R. H. Shaw and L. A. Seiger in Driesche, F.V.; Blossey, B.; Hoodle, M.; Lyon, S.; Reardon, R. Biological Control of Invasive Plants in the Eastern United States. United States Department of Agriculture Forest Service. Forest Health Technology Enterprise Team. Morgantown, West Virginia. FHTET-2002-04. August 2002. 413 p.
Pest Status of Weed
Japanese knotweed (Fallopia japonica var. japonica [Houtt.] Ronse Decraene) (Fig.1) was introduced to North America in the late 19th century (Pridham and Bing, 1975; Patterson, 1976; Conolly, 1977). It rapidly spread to become a problem weed, mirroring its history in the United Kingdom and Europe where it has been present since the 1840s (Beerling et al., 1994). Fallopia japonica is now officially regarded as the most pernicious weed in the United Kingdom (Mabey, 1998), and it is one of only two terrestrial weeds restricted under the Wildlife and Countryside Act 1981, making it illegal to plant it anywhere in the wild. Fallopia japonica is becoming widely recognized as a problem in the United States and some legislation to control it has been introduced in Washington state, where it is designated for mandatory control where not yet widespread. In Oregon, its planting is prohibited in at least one county (Washington State Department of Agriculture, 1999; Multnomah County, Oregon Land Use Planning Division, 1998). In other states, including Tennessee and Georgia, the recently established Exotic Pest Plant Councils list F. japonica as a species of concern and a “severe threat” (Tennessee Exotic Pest Plant Council, 1996; Murphy, 2000). Fallopia japonica is extremely difficult and expensive to control and is regarded as a serious pest by the public and authorities alike, thanks to coverage by the popular press. There are few people who share the fondness for the plant displayed by its 19th century importers.
Nature of Damage
There is little quantitative information available for the United States, but extrapolation from United Kingdom figures will be indicative.

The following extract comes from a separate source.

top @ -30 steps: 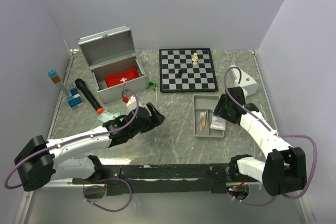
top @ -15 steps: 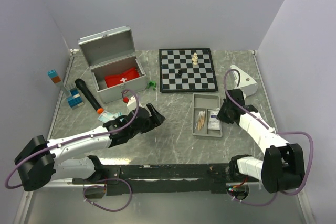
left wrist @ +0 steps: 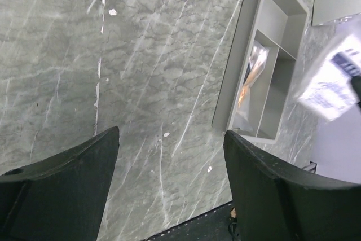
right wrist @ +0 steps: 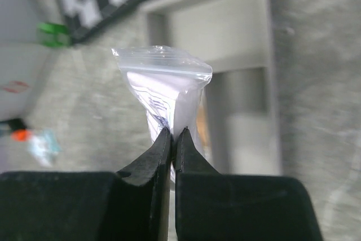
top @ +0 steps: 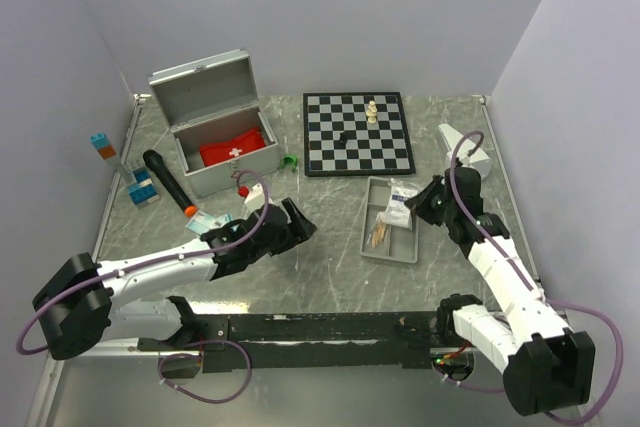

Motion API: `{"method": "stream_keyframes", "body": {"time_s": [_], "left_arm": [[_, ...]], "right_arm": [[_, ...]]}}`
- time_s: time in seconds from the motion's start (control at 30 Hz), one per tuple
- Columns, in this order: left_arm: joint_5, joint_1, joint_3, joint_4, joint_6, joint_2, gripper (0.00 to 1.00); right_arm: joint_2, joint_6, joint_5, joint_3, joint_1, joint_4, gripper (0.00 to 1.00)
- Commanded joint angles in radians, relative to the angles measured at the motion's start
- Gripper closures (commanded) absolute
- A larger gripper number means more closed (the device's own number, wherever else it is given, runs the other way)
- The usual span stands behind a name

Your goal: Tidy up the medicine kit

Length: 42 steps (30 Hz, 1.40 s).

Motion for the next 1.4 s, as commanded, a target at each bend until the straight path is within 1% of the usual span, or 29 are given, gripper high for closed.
{"method": "stream_keyframes", "body": {"time_s": [0.0, 0.07, 0.13, 0.23, 0.37, 0.5, 0.67, 0.77, 0.9, 1.17, 1.23, 1.3, 1.37], "left_arm": [[-0.011, 0.003, 0.015, 0.027, 0.007, -0.028, 0.21], [-0.029, 0.001, 0.007, 0.030, -0.002, -0.048, 0.21], [-0.039, 0.003, -0.013, 0.043, -0.013, -0.065, 0.21], [-0.049, 0.003, -0.027, 0.050, -0.024, -0.093, 0.21], [-0.063, 0.003, -0.036, 0.050, -0.030, -0.122, 0.21], [-0.069, 0.003, -0.051, 0.050, -0.037, -0.147, 0.21], [-0.077, 0.003, -0.062, 0.033, -0.043, -0.168, 0.21], [-0.088, 0.003, -0.067, 0.014, -0.047, -0.186, 0.21], [-0.097, 0.003, -0.079, 0.011, -0.053, -0.205, 0.20], [-0.105, 0.003, -0.071, 0.005, -0.044, -0.189, 0.21], [-0.117, 0.003, -0.071, -0.001, -0.047, -0.193, 0.20], [-0.120, 0.003, -0.076, 0.002, -0.044, -0.197, 0.20], [-0.128, 0.003, -0.076, -0.001, -0.043, -0.197, 0.20]], "right_arm": [[-0.037, 0.164, -0.037, 0.031, -0.003, 0.100, 1.00], [-0.046, 0.256, -0.017, 0.002, -0.003, 0.141, 1.00], [-0.055, 0.331, -0.009, -0.043, -0.001, 0.232, 1.00], [-0.069, 0.472, 0.074, -0.102, 0.000, 0.283, 1.00], [-0.100, 0.630, 0.177, -0.194, 0.002, 0.398, 1.00], [-0.030, 0.710, 0.243, -0.173, 0.002, 0.361, 1.00], [0.055, 0.864, 0.273, -0.195, 0.005, 0.424, 1.00], [0.112, 0.907, 0.284, -0.167, 0.022, 0.406, 1.00], [0.141, 0.945, 0.321, -0.158, 0.046, 0.419, 1.00], [0.244, 0.937, 0.326, -0.106, 0.072, 0.398, 1.00], [0.265, 0.938, 0.329, -0.113, 0.078, 0.421, 1.00], [0.288, 0.936, 0.321, -0.119, 0.080, 0.459, 0.91], [0.314, 0.925, 0.303, -0.113, 0.081, 0.481, 0.77]]}}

Economic damage. The costs of the Japanese knotweed invasion in the United Kingdom are likely to be in the tens of millions of dollars per year. The main quantifiable cost is that of herbicidal treatment, which is often quoted in the United Kingdom at around $1.60/m2 for a year of repeated spraying of glyphosate (Hathaway, 1999). This does not include the costs of revegetation after herbicide treatment, which would be much greater. It has been estimated that the presence of Japanese knotweed on a development site adds 10% to the total budget, in order to cover removal and legal disposal of the topsoil contaminated with viable root material (T. Renals, pers. comm.). Further costs include repairs of flood control structures (Beerling, 1991a) and the replacement of cracked paving and asphalt through which the plant has grown. For example, one supermarket in the United Kingdom had to spend more than $600,000 to resurface a new parking lot through which knotweed was growing. As is often the case the social cost is impossible to quantify, but a knotweed invasion can affect regional redevelopment plans and damage the tourism industry through obstruction of roadside vistas and reduced access to rivers.
Costs in the United States are expected to be comparable. Again, costs include control, usually through application of herbicide, direct damage to structures, and indirect damage associated with increased flooding and reduced amenity value of land occupied by Japanese knotweed. It has been estimated that about $500 million is spent each year on residential exotic weed control in the United States and double that amount is spent on golf courses (Pimentel et al., 2000). To be effective, Japanese knotweed control probably will need to be undertaken on a watershed-wide basis, as is being done with the ecologically similar Arundo donax L. in California (D. Lawson, pers. comm.). Additionally, F. japonica has recently been found as a crop weed in Missouri, adding agricultural losses as a potential cost attributable to this weed (Fishel, 1999).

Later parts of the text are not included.